Where Are You?
Our first hack day was by all accounts a success. So much so that we’ve decided to make them a regular thing. We had our second hack day this past Friday. We mostly focused on pet peeves, refactors, and general performance improvements, but we also tackled a few really cool projects
“Here I am!”
One idea that’s been rattling around the company is giving roadtrippers a way to show where exactly they are on their route, so we decided to try to put together a proof-of-concept.
Our iPhone app currently asks for permission to get a user’s location. We periodically check their location data and store it in our database, so it was just a simple matter of passing their most recent data to our web client and displaying their avatar along the trip route.
We’re thinking this can be a great way for touring bands, sports teams, and other brands that spend time on the road to let fans know where they are at any given time.
We have a lot of places in our database. Every place has a photo gallery. This means we have a lot of place photos. Many of these images are provided by our users, which, so far—
/me knocks on wood—has gone pretty well. We’ve had very few problems with offensive images or trolling, but the occasional “bad” photo does sneak in. What do I mean by “bad”? For the task at hand, we decided on:
- Images generated in Photoshop or some other tool–these are often promotional in one way or another
- Blurry or washed-out photos
Keeping in mind that this is A Big Problem we won’t solve in one day, we dove in with four tactics in mind:
- Using OCR to identify images with excessive text, which are often promotional in nature
- Facial recognition in order to try to identify promotional images via large face-to-image-size ratios
- EXIF data in order to identify generated images
- Blob detection, which could help us identify both types of “bad” photos
We’ll be digging more into our results in a later blog post, so the TL;DR is that blob detection looks to be the most reliable tool of the four we considered, as it consistently identified large monochromatic patches in photos. In the photos we tested against, these were almost always bad images. We’ll be digging in deeper, and will be posting a more in-depth entry on our experiment in the near future. Stay tuned!

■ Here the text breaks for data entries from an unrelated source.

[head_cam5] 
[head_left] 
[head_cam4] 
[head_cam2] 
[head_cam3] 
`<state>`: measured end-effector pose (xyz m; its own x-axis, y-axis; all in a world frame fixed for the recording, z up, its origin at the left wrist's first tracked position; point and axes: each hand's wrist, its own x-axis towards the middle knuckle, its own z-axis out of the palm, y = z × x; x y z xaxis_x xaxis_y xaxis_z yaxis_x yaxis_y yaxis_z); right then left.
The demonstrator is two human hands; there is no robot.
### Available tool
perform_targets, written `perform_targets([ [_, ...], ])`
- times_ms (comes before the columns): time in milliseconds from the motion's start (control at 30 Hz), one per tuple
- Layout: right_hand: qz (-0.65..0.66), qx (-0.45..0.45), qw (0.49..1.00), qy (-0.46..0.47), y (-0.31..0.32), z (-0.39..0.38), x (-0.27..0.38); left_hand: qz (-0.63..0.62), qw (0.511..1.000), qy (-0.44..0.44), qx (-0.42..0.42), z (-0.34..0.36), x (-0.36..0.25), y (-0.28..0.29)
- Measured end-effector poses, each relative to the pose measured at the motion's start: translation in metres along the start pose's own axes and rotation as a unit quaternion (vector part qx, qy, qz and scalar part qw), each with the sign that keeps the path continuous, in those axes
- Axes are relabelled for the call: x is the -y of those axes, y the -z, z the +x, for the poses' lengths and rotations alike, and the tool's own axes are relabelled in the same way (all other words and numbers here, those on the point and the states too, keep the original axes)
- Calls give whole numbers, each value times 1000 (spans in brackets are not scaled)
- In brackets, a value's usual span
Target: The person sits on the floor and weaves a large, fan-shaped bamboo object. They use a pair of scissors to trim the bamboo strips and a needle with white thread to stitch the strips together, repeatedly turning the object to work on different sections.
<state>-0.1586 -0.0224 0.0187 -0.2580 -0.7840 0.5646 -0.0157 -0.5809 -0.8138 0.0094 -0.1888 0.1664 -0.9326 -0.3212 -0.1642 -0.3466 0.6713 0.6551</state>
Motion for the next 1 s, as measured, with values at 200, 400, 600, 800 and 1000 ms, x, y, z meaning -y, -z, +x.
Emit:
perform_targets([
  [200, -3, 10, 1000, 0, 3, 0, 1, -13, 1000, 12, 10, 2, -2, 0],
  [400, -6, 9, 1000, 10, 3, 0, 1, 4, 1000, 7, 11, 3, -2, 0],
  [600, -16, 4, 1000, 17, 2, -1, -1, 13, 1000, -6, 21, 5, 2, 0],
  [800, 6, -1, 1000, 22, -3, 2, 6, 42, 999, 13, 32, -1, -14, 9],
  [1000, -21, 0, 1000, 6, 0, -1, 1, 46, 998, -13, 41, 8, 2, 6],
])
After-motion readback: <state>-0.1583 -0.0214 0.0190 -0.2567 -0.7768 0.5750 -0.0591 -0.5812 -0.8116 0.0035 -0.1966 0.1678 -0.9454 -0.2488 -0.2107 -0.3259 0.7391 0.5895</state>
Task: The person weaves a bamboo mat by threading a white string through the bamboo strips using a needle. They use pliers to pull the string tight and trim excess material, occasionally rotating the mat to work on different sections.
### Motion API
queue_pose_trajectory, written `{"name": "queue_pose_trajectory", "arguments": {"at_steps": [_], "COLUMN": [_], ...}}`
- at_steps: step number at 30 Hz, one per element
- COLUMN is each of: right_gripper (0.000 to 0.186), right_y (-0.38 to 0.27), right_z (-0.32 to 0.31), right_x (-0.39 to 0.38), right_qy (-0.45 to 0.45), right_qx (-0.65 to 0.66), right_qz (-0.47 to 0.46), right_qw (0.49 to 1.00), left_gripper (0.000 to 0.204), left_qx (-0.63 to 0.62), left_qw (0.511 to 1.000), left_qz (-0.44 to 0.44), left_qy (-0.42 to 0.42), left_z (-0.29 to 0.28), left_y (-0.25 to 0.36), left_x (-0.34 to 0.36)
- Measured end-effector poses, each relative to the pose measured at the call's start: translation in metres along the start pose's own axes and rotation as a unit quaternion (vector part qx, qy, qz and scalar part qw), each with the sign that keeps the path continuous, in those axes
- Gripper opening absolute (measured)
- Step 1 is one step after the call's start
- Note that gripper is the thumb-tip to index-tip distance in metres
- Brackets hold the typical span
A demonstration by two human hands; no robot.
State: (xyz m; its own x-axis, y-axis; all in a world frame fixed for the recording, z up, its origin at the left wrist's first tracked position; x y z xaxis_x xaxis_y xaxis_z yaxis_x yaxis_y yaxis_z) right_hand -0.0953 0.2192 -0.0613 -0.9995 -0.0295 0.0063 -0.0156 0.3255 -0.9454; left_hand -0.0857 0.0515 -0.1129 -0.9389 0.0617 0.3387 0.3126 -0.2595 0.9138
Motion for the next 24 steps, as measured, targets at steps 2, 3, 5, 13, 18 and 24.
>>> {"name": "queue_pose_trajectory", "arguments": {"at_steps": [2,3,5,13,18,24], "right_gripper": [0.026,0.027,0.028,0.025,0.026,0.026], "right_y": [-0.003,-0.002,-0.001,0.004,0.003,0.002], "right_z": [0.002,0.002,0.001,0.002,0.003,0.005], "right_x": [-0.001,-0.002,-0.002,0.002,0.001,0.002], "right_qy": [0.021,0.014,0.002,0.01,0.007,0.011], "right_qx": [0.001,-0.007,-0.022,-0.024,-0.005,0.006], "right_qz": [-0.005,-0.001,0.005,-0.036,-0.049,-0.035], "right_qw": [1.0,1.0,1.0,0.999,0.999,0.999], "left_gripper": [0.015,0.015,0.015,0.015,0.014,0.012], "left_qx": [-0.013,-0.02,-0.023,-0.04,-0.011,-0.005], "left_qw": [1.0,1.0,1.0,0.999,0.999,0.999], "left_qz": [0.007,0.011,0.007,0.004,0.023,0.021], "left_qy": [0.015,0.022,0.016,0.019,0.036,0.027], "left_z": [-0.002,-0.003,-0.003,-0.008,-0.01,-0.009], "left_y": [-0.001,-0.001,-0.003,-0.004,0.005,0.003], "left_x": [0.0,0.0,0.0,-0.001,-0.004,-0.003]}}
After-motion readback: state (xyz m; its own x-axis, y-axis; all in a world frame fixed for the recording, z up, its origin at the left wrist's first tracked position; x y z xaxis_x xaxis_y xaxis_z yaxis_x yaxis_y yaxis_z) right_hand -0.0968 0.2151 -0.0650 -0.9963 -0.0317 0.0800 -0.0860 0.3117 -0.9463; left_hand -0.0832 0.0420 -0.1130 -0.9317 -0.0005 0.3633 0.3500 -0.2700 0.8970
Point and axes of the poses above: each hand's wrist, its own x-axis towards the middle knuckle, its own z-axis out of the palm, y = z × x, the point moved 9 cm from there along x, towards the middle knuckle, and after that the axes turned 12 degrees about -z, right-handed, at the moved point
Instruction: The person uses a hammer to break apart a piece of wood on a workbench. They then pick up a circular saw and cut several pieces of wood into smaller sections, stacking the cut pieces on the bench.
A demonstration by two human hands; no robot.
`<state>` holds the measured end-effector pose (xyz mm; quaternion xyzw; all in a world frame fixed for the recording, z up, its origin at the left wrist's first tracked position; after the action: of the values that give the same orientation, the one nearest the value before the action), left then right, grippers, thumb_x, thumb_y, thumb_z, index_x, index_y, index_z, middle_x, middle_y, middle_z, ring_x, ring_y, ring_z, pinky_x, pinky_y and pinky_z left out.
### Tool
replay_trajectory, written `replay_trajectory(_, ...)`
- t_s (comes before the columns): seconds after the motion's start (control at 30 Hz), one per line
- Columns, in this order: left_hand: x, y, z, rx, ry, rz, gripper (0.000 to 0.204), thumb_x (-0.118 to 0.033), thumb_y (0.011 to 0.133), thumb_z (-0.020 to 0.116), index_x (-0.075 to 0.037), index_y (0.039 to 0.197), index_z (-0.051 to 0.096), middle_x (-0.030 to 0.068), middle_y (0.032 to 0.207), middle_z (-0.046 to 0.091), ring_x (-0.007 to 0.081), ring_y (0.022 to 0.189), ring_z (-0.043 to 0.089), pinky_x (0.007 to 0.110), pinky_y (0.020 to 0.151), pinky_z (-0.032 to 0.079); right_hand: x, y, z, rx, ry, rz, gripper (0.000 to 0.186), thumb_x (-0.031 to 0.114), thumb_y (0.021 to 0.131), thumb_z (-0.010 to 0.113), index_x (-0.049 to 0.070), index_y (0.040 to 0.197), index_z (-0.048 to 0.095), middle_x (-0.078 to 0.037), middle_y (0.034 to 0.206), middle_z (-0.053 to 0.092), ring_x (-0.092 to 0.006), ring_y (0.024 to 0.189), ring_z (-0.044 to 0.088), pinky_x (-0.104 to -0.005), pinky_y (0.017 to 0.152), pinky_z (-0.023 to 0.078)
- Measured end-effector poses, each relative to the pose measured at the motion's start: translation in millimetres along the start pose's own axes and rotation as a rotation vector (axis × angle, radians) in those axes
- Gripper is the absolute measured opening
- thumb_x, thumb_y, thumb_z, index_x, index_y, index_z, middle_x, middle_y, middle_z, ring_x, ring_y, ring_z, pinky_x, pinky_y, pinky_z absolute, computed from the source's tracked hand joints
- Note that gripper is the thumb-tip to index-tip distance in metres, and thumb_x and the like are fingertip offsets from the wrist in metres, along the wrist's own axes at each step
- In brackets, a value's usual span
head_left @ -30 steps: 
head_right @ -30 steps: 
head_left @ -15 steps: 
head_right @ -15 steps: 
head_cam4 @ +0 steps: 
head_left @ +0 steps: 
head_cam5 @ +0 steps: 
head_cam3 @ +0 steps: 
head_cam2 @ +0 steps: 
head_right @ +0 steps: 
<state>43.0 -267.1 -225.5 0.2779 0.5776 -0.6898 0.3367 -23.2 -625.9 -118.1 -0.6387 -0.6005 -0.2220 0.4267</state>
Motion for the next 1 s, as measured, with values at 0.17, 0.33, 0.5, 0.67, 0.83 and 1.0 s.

In the “Why Didn’t We Do This Sooner” category, we also whipped up a quick way for our team members to flag POIs for a handful of reasons, e.g. offensive content, bad classification, etc. It’s a dead simple two-click process that will help us quickly flag bad place data so we can review it internally. If we find it works well, we may expose it to our users to get their help in making sure our place data is as good as it can be.